» **Your goal**:
Go through the data and copy every line in which "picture" appears.

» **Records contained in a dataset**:

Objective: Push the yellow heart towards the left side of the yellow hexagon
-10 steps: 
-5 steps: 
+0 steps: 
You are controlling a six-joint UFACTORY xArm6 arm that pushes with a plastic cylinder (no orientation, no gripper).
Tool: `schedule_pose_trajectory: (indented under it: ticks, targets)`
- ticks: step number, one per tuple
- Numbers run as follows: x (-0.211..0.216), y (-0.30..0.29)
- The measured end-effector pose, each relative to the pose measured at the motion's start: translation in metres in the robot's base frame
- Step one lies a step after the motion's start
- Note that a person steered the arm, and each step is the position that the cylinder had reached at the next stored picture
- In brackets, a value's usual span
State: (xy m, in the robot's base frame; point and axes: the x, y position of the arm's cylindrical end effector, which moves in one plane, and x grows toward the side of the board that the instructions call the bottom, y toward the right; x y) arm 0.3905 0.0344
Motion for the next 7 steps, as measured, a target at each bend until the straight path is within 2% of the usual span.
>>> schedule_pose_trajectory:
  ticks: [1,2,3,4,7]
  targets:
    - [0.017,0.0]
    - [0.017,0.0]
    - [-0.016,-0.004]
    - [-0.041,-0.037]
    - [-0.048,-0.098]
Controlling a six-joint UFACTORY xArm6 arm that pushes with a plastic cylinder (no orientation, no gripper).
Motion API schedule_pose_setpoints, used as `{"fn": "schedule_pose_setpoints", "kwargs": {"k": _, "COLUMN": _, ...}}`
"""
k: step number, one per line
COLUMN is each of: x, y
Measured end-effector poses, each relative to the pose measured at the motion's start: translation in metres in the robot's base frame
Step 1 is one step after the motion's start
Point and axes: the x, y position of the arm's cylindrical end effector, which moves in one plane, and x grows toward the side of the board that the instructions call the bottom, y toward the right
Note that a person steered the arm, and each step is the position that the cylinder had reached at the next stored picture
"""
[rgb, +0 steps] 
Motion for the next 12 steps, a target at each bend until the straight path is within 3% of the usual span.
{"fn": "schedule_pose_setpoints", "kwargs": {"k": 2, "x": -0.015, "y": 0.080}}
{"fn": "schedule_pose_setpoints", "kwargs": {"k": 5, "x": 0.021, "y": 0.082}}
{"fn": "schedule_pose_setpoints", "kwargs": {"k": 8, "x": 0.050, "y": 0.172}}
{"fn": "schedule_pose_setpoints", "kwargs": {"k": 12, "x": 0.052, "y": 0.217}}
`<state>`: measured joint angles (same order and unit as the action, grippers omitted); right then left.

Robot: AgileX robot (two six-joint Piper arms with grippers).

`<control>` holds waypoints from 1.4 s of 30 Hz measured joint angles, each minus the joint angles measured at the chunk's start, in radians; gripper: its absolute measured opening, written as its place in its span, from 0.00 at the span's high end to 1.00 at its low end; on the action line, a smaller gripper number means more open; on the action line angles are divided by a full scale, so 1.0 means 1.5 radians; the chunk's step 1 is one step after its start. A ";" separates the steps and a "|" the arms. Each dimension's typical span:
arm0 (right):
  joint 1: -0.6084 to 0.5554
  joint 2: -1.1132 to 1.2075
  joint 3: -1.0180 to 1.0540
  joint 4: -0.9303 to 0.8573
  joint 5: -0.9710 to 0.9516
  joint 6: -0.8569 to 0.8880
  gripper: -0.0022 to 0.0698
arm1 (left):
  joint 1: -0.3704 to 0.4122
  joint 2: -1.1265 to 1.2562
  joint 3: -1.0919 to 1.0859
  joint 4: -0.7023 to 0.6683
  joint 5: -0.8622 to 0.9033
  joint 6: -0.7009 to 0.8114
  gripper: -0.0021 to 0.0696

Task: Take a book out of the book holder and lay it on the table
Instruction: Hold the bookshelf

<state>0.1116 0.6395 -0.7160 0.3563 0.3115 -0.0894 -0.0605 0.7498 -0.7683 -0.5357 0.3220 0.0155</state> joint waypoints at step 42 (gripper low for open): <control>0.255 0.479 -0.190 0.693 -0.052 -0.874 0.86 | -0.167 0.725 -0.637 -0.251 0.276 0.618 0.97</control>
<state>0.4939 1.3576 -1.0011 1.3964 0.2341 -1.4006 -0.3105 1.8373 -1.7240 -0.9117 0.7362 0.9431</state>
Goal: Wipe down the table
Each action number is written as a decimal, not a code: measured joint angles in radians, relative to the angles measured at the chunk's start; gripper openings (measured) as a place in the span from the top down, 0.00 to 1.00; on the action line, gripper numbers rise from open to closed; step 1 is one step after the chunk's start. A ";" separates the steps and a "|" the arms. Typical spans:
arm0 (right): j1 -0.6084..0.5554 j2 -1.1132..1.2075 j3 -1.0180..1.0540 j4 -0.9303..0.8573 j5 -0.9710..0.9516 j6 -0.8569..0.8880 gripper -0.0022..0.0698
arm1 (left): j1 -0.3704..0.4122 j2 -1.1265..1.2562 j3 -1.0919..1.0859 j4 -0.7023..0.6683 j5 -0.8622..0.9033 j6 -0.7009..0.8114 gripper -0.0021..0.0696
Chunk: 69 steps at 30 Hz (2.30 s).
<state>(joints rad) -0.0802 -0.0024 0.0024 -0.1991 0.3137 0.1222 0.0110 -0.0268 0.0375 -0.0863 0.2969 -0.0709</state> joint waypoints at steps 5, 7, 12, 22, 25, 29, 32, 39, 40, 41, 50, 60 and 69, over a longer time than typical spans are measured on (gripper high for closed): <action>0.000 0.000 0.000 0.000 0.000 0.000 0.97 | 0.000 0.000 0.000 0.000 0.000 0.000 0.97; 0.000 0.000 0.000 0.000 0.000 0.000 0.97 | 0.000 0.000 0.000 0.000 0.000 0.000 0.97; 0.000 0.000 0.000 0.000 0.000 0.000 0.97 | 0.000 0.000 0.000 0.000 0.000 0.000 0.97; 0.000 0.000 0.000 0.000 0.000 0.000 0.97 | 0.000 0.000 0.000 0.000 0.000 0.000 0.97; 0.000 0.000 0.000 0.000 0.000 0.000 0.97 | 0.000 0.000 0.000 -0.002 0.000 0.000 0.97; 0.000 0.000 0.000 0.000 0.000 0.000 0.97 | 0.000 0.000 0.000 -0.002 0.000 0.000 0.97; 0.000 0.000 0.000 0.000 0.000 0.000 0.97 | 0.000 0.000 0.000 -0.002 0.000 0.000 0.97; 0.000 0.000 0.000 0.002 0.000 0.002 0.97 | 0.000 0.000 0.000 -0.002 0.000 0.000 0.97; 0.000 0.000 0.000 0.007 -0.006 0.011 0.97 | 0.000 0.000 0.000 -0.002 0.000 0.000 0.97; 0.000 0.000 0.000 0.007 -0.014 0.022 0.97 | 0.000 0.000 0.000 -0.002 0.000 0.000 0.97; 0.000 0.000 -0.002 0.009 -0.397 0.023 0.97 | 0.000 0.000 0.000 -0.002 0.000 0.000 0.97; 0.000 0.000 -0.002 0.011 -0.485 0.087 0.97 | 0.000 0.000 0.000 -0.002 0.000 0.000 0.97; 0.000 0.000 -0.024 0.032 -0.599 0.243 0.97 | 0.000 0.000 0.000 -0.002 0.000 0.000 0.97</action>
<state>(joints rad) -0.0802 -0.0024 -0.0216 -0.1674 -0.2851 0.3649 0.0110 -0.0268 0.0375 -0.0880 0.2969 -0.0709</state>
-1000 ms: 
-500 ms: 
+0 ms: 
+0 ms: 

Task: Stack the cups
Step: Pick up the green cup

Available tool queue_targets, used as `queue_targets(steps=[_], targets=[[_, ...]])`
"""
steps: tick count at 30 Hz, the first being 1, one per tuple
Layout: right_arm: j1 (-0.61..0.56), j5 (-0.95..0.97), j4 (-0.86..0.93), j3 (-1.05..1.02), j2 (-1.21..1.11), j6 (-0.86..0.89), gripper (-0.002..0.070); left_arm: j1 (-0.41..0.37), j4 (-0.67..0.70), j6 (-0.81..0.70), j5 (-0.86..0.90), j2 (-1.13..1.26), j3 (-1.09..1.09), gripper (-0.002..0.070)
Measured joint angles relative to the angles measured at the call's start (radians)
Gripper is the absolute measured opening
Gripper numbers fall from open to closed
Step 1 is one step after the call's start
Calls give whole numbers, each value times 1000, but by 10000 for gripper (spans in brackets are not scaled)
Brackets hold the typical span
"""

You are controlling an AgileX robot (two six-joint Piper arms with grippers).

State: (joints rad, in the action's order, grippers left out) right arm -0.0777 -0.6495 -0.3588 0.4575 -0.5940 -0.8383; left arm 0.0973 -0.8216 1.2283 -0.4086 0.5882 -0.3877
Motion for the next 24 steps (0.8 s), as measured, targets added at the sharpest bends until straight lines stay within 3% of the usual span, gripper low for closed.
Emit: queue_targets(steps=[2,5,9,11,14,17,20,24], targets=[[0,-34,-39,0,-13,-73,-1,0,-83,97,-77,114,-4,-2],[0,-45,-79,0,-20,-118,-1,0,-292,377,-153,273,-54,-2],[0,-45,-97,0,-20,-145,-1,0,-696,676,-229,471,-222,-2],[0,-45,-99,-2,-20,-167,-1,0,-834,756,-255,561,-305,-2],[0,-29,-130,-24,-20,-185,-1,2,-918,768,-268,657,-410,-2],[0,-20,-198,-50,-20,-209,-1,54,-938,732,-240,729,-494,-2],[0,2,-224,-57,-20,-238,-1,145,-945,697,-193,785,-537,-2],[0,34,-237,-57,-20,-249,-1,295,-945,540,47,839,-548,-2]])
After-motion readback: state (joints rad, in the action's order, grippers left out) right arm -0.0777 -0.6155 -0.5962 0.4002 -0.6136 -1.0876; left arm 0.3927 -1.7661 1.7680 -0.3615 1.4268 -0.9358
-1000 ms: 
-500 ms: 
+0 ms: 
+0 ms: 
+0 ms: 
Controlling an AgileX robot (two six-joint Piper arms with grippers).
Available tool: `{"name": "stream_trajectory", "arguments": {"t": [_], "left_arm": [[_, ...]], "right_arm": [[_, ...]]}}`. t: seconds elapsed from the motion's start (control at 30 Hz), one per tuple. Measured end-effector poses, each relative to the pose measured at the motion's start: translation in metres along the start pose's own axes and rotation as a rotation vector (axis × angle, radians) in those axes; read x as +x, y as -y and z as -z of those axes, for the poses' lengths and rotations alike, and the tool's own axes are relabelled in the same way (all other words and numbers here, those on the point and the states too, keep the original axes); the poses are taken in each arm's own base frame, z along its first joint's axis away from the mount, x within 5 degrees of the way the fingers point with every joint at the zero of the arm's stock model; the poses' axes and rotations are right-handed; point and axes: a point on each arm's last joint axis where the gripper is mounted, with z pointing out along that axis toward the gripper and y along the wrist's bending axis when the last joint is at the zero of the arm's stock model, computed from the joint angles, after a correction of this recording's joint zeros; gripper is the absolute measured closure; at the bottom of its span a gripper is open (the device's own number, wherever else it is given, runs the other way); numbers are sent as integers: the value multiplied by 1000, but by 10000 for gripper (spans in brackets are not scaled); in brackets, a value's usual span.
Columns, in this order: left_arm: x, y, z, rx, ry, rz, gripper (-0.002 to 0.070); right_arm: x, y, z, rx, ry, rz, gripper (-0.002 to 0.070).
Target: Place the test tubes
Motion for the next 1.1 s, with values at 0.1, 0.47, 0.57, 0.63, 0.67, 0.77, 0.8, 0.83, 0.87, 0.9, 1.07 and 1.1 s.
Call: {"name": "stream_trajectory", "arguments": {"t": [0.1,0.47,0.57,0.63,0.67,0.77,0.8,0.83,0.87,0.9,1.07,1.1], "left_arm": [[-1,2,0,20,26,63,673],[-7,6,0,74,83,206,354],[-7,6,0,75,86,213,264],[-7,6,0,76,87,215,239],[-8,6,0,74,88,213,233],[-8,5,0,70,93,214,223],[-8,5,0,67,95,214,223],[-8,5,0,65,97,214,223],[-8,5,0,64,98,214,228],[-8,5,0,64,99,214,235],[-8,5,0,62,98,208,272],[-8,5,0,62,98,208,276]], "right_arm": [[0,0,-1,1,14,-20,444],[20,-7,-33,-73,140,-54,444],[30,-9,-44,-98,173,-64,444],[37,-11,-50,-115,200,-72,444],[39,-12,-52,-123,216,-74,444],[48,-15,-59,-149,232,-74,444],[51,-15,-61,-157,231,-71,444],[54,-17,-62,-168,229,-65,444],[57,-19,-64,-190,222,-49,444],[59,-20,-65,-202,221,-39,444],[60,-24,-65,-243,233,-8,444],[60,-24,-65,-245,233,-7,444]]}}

» **Answer space**:
- Note that a person steered the arm, and each step is the position that the cylinder had reached at the next stored picture
Note that a person steered the arm, and each step is the position that the cylinder had reached at the next stored picture

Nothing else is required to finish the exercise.